Requirement. Repeat the following data exactly, omitting pictures.

⟨

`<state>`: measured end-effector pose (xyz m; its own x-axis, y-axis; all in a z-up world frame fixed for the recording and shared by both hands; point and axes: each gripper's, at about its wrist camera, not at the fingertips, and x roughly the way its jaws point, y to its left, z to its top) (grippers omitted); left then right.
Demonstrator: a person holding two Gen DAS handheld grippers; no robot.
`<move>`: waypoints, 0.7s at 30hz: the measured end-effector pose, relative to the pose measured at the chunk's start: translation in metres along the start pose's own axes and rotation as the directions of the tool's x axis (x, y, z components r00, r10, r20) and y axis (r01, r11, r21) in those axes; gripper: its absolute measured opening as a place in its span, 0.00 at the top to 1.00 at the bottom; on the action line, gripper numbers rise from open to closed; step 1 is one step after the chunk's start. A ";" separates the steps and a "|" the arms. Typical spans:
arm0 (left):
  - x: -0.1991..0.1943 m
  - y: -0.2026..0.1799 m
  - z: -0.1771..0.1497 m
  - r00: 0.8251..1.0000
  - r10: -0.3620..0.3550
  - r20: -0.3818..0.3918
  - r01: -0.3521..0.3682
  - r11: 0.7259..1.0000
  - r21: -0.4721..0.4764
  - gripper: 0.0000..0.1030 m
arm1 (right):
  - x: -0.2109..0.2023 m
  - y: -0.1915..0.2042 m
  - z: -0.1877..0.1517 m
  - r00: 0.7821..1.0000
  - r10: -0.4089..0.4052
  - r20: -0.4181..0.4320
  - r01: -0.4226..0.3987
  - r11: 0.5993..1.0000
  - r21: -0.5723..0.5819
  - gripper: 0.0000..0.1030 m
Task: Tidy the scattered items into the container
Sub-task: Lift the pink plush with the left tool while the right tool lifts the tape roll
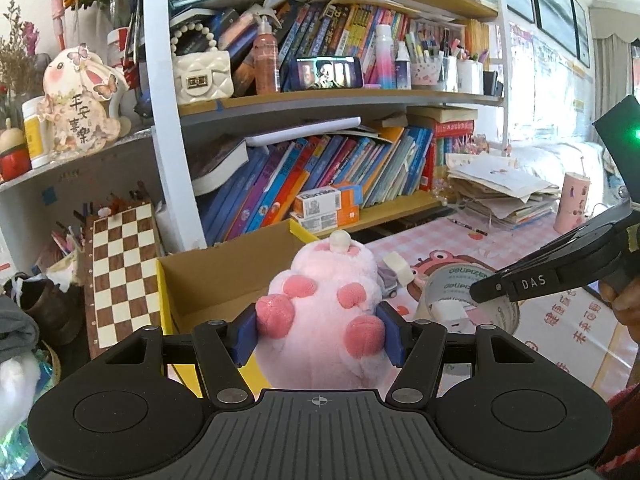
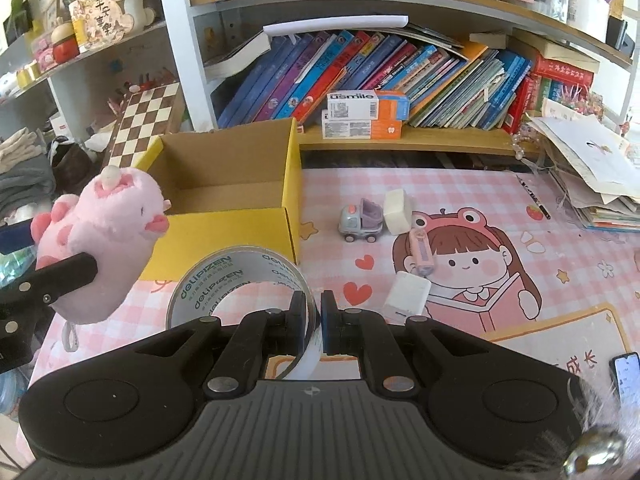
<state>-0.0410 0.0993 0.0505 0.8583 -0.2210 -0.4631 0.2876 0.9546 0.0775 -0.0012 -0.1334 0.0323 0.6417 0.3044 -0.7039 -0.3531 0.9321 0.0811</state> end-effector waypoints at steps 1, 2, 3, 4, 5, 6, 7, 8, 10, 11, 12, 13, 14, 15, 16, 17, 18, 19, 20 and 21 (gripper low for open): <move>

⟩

Answer for this exercise.
`<state>`: measured end-effector pose (xyz m; its own x-axis, y-axis; all in a z-up world frame fixed for the recording and shared by both hands; point and axes: each gripper's, at about its wrist camera, not at the fingertips, and x roughly the way its jaws point, y to its left, z to its top) (grippers omitted); left then right.
Demonstrator: a person holding two Gen DAS handheld grippers; no robot.
`<move>`: waypoints, 0.7s at 30hz: the measured end-effector pose, relative to the pose measured at the chunk's start: translation in metres along the start pose's own axes and rotation as the directions of the tool's x axis (x, y, z components r00, r10, r20) and y axis (r01, r11, r21) in those axes; gripper: its absolute measured opening as a place in its span, 0.00 at the top to 1.00 at the bottom; on the action line, gripper numbers rise from open to closed; step 1 is one step after the chunk's start. A ";" separates the steps and a "|" the arms. Typical spans:
arm0 (left):
  - x: -0.1991..0.1943 m
  - y: -0.2026..0.1799 m
  - z: -0.1771..0.1497 m
  - r00: 0.8251..1.0000
  - r10: -0.3620..0.3550
  - r20: -0.3818..0.3918
  - r01: -0.3521..0.3682
  - r11: 0.7259..1.0000
  - r21: -0.4721..0.4764
  - gripper: 0.0000..0.1030 m
arm1 (right):
  - x: -0.2109..0.2023 m
  - y: -0.1915..0.2042 m
  - z: -0.1877..0.1517 m
  - r00: 0.7821..1.0000
  - r10: -0.4089..0.4052
  - r20: -0.4181..0.4320
  - r01: -0.4226..0.3987
  - r11: 0.5993..1.0000
  - r21: -0.5723..0.5819
  - gripper: 0.0000..0.1030 m
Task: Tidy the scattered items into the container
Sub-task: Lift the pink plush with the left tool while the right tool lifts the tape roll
<state>-0.0410 0.0993 0.0505 0.8583 -0.2210 -0.4631 0.2876 0.9546 0.0775 -0.0012 -0.1334 0.0323 0.6417 0.3044 -0.7039 -0.3531 0.9321 0.0811</state> end-effector waypoints at steps 1, 2, 3, 4, 5, 6, 7, 8, 10, 11, 12, 13, 14, 15, 16, 17, 18, 19, 20 and 21 (gripper low for open): <move>

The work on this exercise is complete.